Orion capsule returns to Earth after 25 days traveling around the moon

In the coming months, NASA expects to announce the crew for the next Artemis II lunar spacecraft mission scheduled for 2024.

The Orion capsule reached the Moon five days after starting its journey and splashed down into the ocean on Sunday after a 25-day unmanned test flight around the Moon.

The lunar spacecraft splashed down west of Baja California, successfully concluding a mission that paves the way for the Space Agency's next lunar mission, Artemis II, scheduled for 2024. Four crew members will go on the next trip. In 2025, two people are scheduled to land on the moon in the Artemis III mission.

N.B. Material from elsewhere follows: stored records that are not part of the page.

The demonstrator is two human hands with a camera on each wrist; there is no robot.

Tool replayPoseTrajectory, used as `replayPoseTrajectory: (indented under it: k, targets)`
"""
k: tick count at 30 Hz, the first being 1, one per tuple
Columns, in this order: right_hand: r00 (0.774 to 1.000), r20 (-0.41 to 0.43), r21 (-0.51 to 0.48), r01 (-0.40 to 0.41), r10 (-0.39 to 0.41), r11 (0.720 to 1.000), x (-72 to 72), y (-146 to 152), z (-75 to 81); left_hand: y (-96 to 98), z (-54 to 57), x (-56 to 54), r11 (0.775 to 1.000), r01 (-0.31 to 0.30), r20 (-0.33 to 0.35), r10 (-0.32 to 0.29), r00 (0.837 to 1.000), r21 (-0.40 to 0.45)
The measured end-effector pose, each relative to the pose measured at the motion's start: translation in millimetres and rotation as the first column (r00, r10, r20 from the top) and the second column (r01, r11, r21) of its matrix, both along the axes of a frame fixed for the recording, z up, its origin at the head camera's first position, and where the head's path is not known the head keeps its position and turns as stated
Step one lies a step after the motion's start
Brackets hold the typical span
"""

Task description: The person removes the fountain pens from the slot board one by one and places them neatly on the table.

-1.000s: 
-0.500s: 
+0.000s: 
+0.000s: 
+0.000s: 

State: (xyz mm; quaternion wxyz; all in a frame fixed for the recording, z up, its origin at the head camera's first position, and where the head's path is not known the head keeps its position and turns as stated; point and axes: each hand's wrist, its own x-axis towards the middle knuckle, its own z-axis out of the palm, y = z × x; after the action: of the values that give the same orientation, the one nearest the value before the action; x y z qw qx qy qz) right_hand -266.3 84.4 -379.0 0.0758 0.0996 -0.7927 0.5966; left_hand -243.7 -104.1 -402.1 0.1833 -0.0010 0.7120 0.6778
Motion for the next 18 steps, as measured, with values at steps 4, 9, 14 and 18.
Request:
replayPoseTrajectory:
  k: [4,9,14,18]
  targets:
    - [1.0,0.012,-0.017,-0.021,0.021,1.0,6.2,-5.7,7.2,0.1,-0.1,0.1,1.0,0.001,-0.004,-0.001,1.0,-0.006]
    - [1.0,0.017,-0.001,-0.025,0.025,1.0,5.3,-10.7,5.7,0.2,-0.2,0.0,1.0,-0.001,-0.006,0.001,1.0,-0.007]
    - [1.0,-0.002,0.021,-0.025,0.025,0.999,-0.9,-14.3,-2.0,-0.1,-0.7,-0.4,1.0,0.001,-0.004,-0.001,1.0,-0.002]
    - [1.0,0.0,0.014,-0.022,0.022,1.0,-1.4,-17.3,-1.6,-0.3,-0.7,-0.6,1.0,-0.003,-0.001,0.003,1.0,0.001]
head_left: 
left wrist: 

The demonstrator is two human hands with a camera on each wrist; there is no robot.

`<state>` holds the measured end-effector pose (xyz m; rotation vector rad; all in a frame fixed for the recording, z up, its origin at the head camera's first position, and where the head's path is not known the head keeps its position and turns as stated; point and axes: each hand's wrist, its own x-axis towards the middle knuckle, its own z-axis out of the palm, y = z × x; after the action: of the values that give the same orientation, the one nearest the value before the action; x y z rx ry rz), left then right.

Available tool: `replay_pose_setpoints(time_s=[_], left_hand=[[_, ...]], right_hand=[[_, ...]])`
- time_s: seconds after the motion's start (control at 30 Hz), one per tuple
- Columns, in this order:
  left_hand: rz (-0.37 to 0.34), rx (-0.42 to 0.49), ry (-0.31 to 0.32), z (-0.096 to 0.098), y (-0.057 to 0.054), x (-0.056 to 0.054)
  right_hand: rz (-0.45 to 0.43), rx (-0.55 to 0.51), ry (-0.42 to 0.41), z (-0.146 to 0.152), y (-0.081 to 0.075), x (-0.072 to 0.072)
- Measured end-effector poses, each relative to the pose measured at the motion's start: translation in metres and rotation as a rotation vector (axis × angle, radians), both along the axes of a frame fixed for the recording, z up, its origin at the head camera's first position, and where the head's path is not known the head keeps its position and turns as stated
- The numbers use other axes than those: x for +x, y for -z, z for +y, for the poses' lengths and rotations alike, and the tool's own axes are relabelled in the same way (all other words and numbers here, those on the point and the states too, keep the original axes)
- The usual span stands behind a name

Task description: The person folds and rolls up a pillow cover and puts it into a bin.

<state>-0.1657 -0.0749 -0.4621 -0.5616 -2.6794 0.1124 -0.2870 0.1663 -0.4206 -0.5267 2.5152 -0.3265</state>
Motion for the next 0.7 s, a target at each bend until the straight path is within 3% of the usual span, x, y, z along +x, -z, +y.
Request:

After the capsule splashed down near Guadalupe Island, a Navy ship moved quickly to retrieve the craft and its occupants: three test dummies equipped with vibration sensors and radiation monitors.

Orion traveled a total of 1.4 million miles. It then entered a wide orbit and plunged for a week until it reached Earth. It came within 80 miles of the Moon on two occasions.

Orion: the first spacecraft to visit the Moon since 1972

Orion was the first spacecraft to visit the Moon after the astronauts from Apollo 17, the first Artemis mission, landed on the moon December 11, 1972. They were the last twelve people to set foot on the Moon.